With housing prices and mortgage rates still near historic lows, now could be a great time to become a homeowner. I recently talked to a caller on our Financial Helpline who had a great credit score and could afford the mortgage payment for the home value she wanted since it would be about the same as her current rent. (In many parts of the country, it's actually cheaper to buy than to rent right now.)

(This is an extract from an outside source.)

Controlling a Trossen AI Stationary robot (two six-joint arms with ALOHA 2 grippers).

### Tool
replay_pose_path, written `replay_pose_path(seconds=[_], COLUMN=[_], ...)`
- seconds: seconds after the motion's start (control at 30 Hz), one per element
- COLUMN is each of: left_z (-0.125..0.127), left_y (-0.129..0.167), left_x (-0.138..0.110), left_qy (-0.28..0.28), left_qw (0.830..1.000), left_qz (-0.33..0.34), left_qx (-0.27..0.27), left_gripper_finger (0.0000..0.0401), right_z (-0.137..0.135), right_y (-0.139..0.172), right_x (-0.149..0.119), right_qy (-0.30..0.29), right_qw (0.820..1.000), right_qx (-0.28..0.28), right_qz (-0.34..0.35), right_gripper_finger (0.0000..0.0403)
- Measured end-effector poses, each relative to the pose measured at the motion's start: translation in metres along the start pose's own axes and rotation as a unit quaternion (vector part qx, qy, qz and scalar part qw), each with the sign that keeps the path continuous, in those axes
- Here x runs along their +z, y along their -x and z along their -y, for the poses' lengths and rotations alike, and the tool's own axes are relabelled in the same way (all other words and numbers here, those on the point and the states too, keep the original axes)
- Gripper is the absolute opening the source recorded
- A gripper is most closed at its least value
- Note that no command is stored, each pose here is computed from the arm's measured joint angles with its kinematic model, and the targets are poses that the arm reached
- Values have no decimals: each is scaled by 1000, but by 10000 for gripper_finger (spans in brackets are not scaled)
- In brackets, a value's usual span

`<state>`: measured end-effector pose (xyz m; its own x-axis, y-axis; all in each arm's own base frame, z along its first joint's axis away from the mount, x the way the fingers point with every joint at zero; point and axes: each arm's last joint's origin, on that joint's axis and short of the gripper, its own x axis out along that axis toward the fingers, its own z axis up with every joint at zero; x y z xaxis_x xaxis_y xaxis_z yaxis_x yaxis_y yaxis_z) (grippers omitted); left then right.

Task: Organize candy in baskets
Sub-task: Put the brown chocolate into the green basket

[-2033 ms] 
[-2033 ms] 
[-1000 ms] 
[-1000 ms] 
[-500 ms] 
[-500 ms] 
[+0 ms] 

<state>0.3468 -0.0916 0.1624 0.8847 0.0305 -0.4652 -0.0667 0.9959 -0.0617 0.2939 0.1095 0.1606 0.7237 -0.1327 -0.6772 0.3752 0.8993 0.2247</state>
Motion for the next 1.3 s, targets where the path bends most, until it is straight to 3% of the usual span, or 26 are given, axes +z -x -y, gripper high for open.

There was one problem though. The traditional down payment is 20% of the home value but she only had enough to put down about 10% and was worried about missing years of building equity if she tried to save up the rest over time. If you're in a similar situation, here are some thing to consider:
You Need More Than the Down Payment
Keep in mind that you'll also probably have to pay at least some closing costs, which are generally about 2% of the price of the home. You'll also want to have an emergency fund with at least 3-6 months and ideally 6-12 months of necessary expenses. That's because the last thing you want is to lose your home to a foreclosure if an unexpected emergency makes it difficult to pay the mortgage.
An Insured Mortgage
You might be able to put down less than 20% by having your mortgage insured against default. One way to do that is with a government guaranteed mortgage. For example, the FHA loan program uses more lenient credit criteria than traditional mortgages, requires only a 3.5% down payment, and has the seller pay most of the closing costs.
Sounds pretty good, huh? Of course, there are costs to this. First, to qualify you typically need 2 years of steady employment with a stable or increasing income, a minimum credit score of 620 with no more than 2 30-day late payments over the last 2 years, no bankruptcies in the last 2 years, no foreclosures in the last 3 years, and a mortgage payment no more than about 30% of your gross pre-tax income. Second, there are limits on how much you can borrow based on where you live. Finally, you have to pay a premium of up to 1% of the loan amount at closing (it can be rolled into your mortgage but that would increase your monthly payments) and a monthly premium of up to .9% of the loan amount each year.
VA loans are another type of government guaranteed mortgage but only veterans on active duty in World War II and later periods are eligible. The loan limits are determined by the lender but generally max out at $417k except in certain high-cost counties. No down payment is usually required at all and there are no monthly premiums. However, there is a one-time funding fee of up to 2.4% that is reduced based on the size of your down payment.
Alternatively, you can get private mortgage insurance. The premiums can vary but are reduced the more you put down. The best part is that unlike with the government programs, the premiums can disappear altogether once you have 20% equity in your home, whether by you paying down the loan, the property rising in value, or (hopefully) both.
Confused? Don't worry about it. Your mortgage lender can help you decide which programs you qualify for and which one might be most beneficial for your situation.
In this scenario, you would get 2 loans. One would cover 80% of the home value and the other "piggyback loan" would cover the rest minus your down payment. The advantage is that you can avoid paying for mortgage insurance with less than 20% down. The disadvantage is that the piggyback loan has a higher interest rate and often has a "balloon payment" at the end. This is a final payment that's considerably larger than your normal payments so be sure to save up for it if you're going to keep the loan that long.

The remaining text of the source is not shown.